(DATA BLOCK Opens)

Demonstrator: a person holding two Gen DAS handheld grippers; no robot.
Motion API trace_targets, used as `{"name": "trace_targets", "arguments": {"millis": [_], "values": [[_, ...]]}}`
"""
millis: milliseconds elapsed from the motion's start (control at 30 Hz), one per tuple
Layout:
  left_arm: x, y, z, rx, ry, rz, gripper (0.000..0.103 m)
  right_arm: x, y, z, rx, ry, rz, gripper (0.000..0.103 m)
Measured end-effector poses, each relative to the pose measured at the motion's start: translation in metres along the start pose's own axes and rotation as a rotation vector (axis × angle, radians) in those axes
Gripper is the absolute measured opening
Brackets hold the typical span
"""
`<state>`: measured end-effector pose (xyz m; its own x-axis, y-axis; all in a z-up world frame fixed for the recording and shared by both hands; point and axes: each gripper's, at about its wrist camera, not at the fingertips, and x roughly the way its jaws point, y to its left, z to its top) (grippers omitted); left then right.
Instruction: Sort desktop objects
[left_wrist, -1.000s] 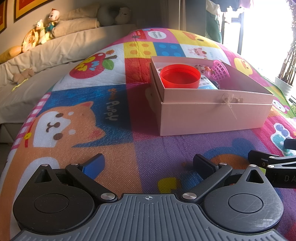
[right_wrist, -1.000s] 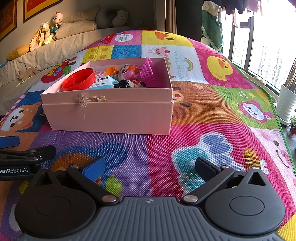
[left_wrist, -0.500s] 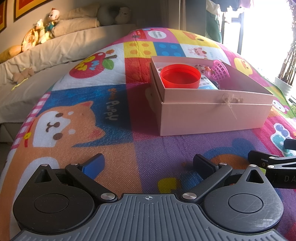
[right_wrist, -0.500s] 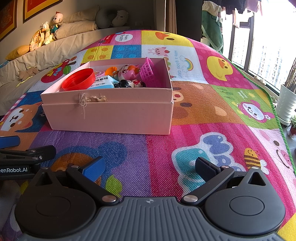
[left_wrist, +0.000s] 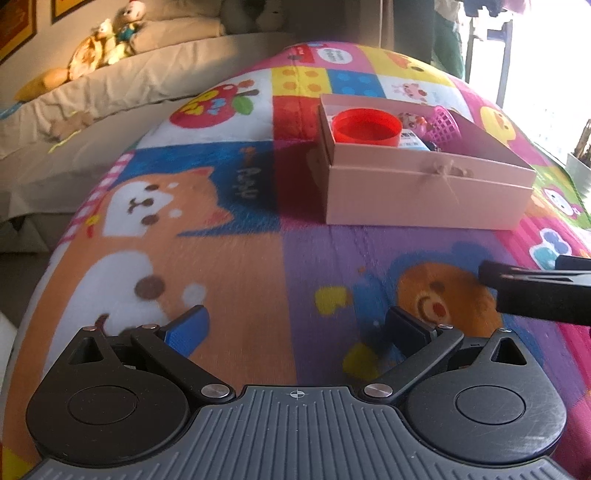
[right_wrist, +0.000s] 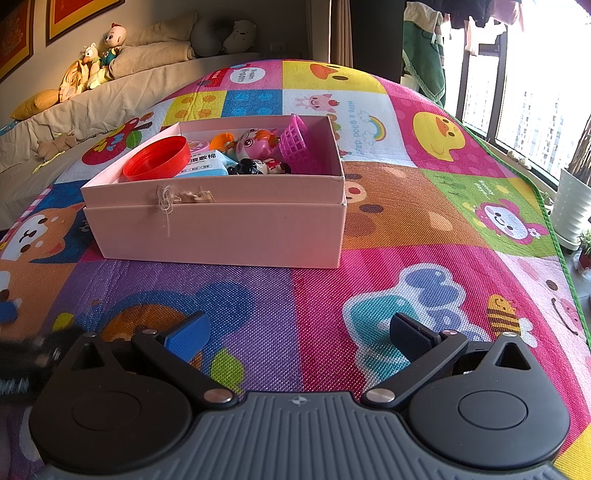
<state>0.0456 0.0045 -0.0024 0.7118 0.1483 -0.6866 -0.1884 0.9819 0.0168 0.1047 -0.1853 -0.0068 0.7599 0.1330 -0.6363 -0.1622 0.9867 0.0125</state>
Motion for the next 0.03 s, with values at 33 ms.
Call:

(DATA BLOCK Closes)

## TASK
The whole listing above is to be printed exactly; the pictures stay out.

## THE ANSWER
Demonstrator: a person holding two Gen DAS handheld grippers; no robot.
Motion API trace_targets, used as `{"name": "trace_targets", "arguments": {"millis": [_], "values": [[_, ...]]}}`
"""
millis: milliseconds elapsed from the motion's start (control at 30 Hz), one per tuple
Layout:
  left_arm: x, y, z, rx, ry, rz, gripper (0.000..0.103 m)
  right_arm: x, y, z, rx, ry, rz, gripper (0.000..0.103 m)
Measured end-effector poses, each relative to the pose measured at the motion's start: translation in metres along the start pose's own axes and rotation as a rotation vector (axis × angle, radians) in those axes
Gripper is the absolute measured opening
Brackets hold the typical span
"""
`<state>`: measured end-effector pose (xyz m; its own x-axis, y-axis; all in a z-up world frame fixed for the recording and shared by both hands; point and axes: each gripper's, at about its wrist camera, not at the fingertips, and x roughly the way its jaws point, y to its left, z to its top) (grippers omitted); left then right.
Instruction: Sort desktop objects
[left_wrist, -1.000s] 
[right_wrist, -1.000s] 
[left_wrist, -0.500s] 
[right_wrist, -0.500s] 
[left_wrist, +0.000s] 
[right_wrist, +0.000s] 
<state>0.0456 0.0045 -0.0024 0.7118 0.1483 -0.6866 -0.1884 0.9819 0.0168 0.1047 -0.1853 -0.0068 0.7599 0.1330 -0.6363 -0.1622 0.9867 0.0125</state>
Motion for the next 0.03 s, with values at 33 ms.
Call:

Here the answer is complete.